You create “notebooks” and store everything in these categories of notebooks, and because there’s an Evernote app on pretty much every platform, you can literally take notes anywhere.

On your phone, on your tablet, on a computer, on a watch; if there’s an Evernote app, it’ll connect to your account.

Technically, Evernote is free, making it a pretty cheap present in the grand scheme of things, but there is a premium account and it delivers more storage for the account, the ability to scan business cards, and an offline access mode for mobile phones, which is super handy if you plan on writing when data is at a premium, like overseas when you don’t have your data plan working.

Scrivener (Mac, Windows)


Price: $50

Used by this writer for pretty much all of his books, Scrivener is an app that won’t attract an awful price tag and yet gets so much done.

Specifically made for writers, this will let someone accumulate all the notes and research needed for a book, a script, or something else, and then organise their chapters into various folders as they work, with Scrivener offering up a virtual cork board if you’re having layout problems, or just move things around using folder reorganisation.

You can write in the main window or go to a distraction-free mode where the desktop will fade away to nothing, allowing you to concentrate on the words, because that’s important.

And when you’re done, there’s always a quick and easy export to PDF, printers, or that handy eBook of the future, ePub.

Office 365 Personal (Android, iOS, Mac, Windows)


Price: $89 per year for one computer, or $119 per year for up to five computers

Office. Seriously. We don’t need to explain this one to you.
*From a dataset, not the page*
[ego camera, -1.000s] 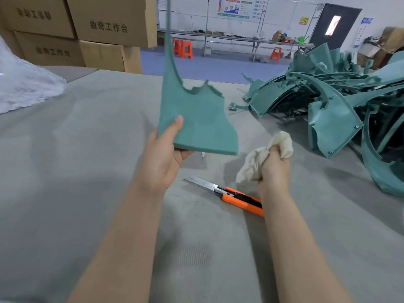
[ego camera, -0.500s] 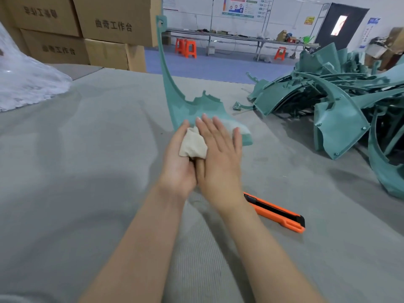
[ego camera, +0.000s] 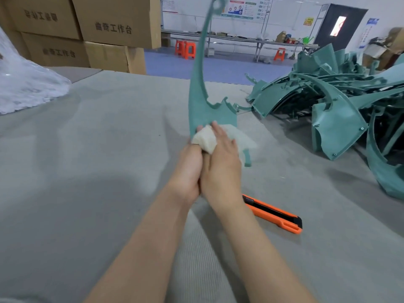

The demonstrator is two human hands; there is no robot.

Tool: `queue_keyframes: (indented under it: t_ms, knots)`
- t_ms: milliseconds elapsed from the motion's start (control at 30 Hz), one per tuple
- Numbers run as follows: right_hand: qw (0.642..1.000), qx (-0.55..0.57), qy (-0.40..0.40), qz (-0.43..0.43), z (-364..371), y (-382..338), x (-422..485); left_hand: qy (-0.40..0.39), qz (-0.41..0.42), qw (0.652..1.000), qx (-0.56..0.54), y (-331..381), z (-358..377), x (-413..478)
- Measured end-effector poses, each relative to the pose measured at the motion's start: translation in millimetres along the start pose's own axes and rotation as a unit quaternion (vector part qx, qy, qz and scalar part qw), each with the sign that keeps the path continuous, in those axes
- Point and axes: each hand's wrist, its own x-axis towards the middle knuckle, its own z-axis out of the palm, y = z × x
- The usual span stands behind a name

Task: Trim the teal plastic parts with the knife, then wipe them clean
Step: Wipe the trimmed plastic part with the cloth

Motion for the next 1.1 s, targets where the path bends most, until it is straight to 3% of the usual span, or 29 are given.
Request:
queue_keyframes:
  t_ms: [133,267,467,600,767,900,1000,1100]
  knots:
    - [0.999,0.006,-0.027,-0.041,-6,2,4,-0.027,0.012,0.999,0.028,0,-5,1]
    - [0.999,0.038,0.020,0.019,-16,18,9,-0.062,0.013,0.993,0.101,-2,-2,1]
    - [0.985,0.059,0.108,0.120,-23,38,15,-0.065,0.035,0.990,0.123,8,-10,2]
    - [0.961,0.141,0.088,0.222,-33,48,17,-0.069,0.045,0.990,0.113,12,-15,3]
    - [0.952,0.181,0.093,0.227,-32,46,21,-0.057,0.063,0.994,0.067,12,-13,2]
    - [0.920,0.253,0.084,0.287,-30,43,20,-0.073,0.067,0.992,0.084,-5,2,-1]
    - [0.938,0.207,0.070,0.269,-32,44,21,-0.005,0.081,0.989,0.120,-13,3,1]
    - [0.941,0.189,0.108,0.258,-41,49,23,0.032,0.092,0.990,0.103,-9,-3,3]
This is the app that made productivity apps what they were today, though these days, the pricing structure is a little different from what it used to be.

Rather than buy a single product that they can keep forever, this time, you buy it as a subscription, so if you want to keep them happy, just keep that subscription going.

A caffeinated fix

As full-time writers, we can tell you that by the time the creativity starts getting unleashed, there’s a good chance you’re going to want to stay awake, and so… caffeine.
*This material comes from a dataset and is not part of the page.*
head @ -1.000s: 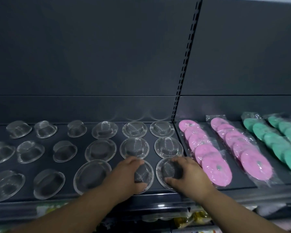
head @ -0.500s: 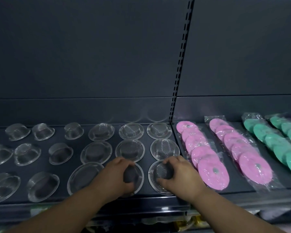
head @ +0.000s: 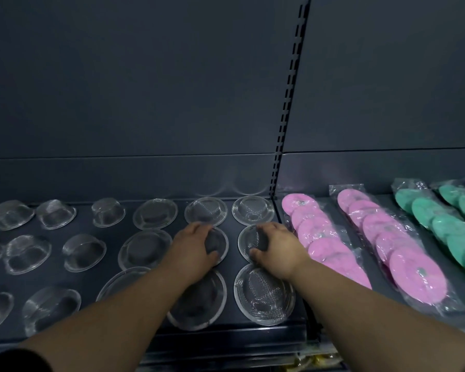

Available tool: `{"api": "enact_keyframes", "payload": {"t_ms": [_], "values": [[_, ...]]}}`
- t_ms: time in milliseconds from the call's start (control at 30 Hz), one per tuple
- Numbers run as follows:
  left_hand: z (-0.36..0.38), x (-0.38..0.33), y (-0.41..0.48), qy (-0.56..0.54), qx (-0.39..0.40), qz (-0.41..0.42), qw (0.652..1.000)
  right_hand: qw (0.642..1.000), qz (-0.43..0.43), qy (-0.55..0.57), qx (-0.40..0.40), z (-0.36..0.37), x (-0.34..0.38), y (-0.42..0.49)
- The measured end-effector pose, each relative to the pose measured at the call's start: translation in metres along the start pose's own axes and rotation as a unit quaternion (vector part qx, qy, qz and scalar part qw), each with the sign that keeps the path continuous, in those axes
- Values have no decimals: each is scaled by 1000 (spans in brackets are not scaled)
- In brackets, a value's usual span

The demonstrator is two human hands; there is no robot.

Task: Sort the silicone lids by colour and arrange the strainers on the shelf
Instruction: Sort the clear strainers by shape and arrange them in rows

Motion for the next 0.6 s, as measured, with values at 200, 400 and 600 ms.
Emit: {"api": "enact_keyframes", "payload": {"t_ms": [200,400,600], "values": [[6,5,7,-6,12,-19,1000,1000,3,-13,8,5,1,4],[6,3,11,-10,20,-22,1000,1000,-11,-16,9,4,6,2],[5,3,12,-9,26,-21,999,1000,-8,-18,12,5,7,2]]}}
Point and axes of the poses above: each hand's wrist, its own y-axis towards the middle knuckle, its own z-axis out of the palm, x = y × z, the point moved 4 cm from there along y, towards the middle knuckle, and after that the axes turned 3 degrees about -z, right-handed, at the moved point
But if you need a gadget to keep that caffeinated fix a reality, well, here are three.

Aldi Expressi


Price: $79 for the machine, $29 for the milk texturiser

At just a ten percent of the cost of one of the other gadgets we’re about to get to, Aldi’s Expressi is a re-engineered take on what a budget espresso machine should be like.
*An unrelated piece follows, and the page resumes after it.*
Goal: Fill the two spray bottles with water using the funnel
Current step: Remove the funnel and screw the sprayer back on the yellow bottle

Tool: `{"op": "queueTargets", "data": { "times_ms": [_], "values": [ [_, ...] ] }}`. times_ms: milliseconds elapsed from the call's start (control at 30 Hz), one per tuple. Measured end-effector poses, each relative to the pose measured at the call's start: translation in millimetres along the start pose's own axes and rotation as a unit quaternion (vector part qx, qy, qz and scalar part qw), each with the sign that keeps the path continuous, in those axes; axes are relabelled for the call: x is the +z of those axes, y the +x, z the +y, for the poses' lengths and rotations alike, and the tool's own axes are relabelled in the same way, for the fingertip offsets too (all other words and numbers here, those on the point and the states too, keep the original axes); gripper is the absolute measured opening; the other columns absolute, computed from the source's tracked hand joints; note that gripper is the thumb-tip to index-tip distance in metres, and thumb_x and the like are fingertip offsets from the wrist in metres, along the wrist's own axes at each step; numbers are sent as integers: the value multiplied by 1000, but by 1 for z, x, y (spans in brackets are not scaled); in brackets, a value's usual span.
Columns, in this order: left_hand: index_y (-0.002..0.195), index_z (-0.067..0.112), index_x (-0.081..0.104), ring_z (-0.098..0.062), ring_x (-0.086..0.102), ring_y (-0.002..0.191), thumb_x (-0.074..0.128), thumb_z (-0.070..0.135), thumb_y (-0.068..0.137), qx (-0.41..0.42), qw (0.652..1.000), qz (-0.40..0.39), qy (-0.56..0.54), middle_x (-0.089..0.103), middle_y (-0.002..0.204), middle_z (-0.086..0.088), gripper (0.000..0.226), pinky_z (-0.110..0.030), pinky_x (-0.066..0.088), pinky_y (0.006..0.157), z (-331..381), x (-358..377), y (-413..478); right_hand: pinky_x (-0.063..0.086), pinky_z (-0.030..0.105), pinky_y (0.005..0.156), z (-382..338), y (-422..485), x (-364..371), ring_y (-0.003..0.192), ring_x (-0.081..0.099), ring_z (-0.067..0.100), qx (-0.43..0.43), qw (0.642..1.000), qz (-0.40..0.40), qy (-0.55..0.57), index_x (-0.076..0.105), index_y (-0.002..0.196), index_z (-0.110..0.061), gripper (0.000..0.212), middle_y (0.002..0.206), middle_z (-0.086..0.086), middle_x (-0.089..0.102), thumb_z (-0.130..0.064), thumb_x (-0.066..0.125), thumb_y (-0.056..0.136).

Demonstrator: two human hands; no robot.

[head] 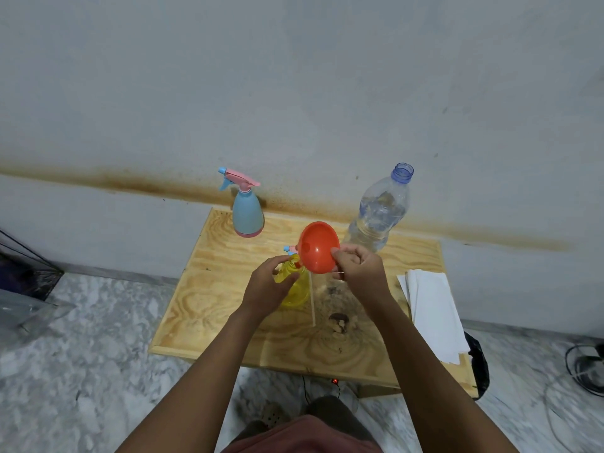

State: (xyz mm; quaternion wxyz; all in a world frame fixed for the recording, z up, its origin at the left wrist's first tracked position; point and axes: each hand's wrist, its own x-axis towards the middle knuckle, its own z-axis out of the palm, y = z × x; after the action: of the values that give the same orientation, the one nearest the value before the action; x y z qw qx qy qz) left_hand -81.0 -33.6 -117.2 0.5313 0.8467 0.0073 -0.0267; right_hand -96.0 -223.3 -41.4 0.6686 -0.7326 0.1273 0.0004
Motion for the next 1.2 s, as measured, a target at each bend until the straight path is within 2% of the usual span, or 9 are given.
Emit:
{"op": "queueTargets", "data": {
  "times_ms": [167,267,333,433,667,833,1000,1100,1200],
  "values": [
    [126,17,65,-17,60,106,77,23,86,-2,1000,-7,-3,66,124,2,42,-33,52,94,1,-2,1,58,31,67,26,1,-33,68,69,17,-42,992,59,-105,68,85,-11,5,70,1,70,-11,72,87],
    [126,16,65,-15,58,104,76,22,87,-6,1000,-8,-4,65,121,4,41,-30,50,91,2,-3,1,54,26,63,54,-1,-50,67,66,18,-190,944,89,-256,68,80,-6,10,74,4,69,-5,77,81],
    [126,19,65,-16,59,105,75,24,87,-15,1000,-13,-9,65,123,5,40,-30,50,90,1,-3,1,54,25,63,70,-4,-54,68,62,18,-238,916,95,-309,67,81,-3,12,77,5,67,-1,79,79],
    [125,22,65,-18,60,108,76,27,87,-29,999,-19,-15,65,126,5,40,-29,50,89,1,-4,2,49,18,63,86,-6,-52,72,60,16,-224,906,107,-343,67,85,-4,12,84,6,65,-2,78,79],
    [122,25,65,-18,60,108,77,27,86,-38,999,-23,-14,65,126,6,38,-19,45,80,3,-5,3,50,30,53,120,3,-43,70,63,23,-208,855,78,-468,71,88,-7,18,88,7,68,-18,81,77],
    [122,24,66,-18,61,111,76,28,86,-29,999,-27,-14,67,124,5,37,-18,46,83,1,-5,3,50,33,67,134,4,-44,84,61,23,-75,862,66,-496,65,110,-14,21,101,4,62,-21,60,91],
    [124,23,65,-17,62,109,76,30,87,-22,999,-24,-5,67,124,6,39,-14,45,81,0,-5,2,46,35,72,143,5,-43,95,61,26,40,877,30,-478,63,106,-19,21,108,1,58,-25,49,92],
    [125,23,64,-15,62,107,75,30,87,-11,1000,-9,15,66,124,7,41,-17,47,82,0,-4,-1,51,37,74,137,3,-41,96,61,23,28,891,73,-447,65,107,-20,23,107,0,60,-27,48,92],
    [130,22,59,-14,61,110,74,29,87,1,999,12,31,63,126,7,46,-29,51,89,-3,1,-6,51,33,72,113,4,-30,89,61,18,-86,899,132,-410,65,105,-19,17,101,-1,64,-23,61,90]
  ]
}}
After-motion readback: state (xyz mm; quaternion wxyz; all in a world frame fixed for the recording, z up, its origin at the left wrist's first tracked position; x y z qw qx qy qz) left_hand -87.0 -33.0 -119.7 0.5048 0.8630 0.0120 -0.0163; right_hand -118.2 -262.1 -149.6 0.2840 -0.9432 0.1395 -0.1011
Here in Australia, we value our coffee, and so you generally won’t find a lot of the long black percolated drip stuff you find overseas. Aussies like cappuccinos and flat whites and macchiatos and other beverages with long c-sounds and foamy milk.

Aldi’s take on this category is meant to be simple and very inexpensive, and with a price of around $100 not including the pods, that’s about is inexpensive as it gets.

We can’t guarantee everyone will like the coffee varieties — we tried one and liked it, and another we, well, didn’t — but with 12 to choose from, you’ll find something that works, especially if caffeine as a must have in your written life.

Read more about this…

Breville Tea Maker

Breville's Tea Maker is for people who are interested in more than just basic water boiling, and want the tea to be steeped right.

Price: $299

When coffee won’t do, why not try tea.

Random fact: quite a lot of tea has the caffeine in it you think a coffee might, and there’s a good chance that it will be more balanced on your belly, too.

Breville’s Tea Maker isn’t just another kettle, though, because while you could take that route — and there’s nothing wrong with a kettle — the Tea Maker is about proper brewing of tea.

Specifically, it includes a tea infusion basket that will lower itself into the hot water at the right time to steep the leaves and make the tea right.

Nespresso by KitchenAid


Price: $799

The most expensive beverage maker on this part of the list, you’ll probably think this is the best built gadget of the lot… and you’d be right.

Generally, anything that features the name “KitchenAid” implies it will be built like a tank, and that’s what we saw from this smooth and metal beast.

You’ll get your coffee, and your kitchen will even look stylish while delivering it.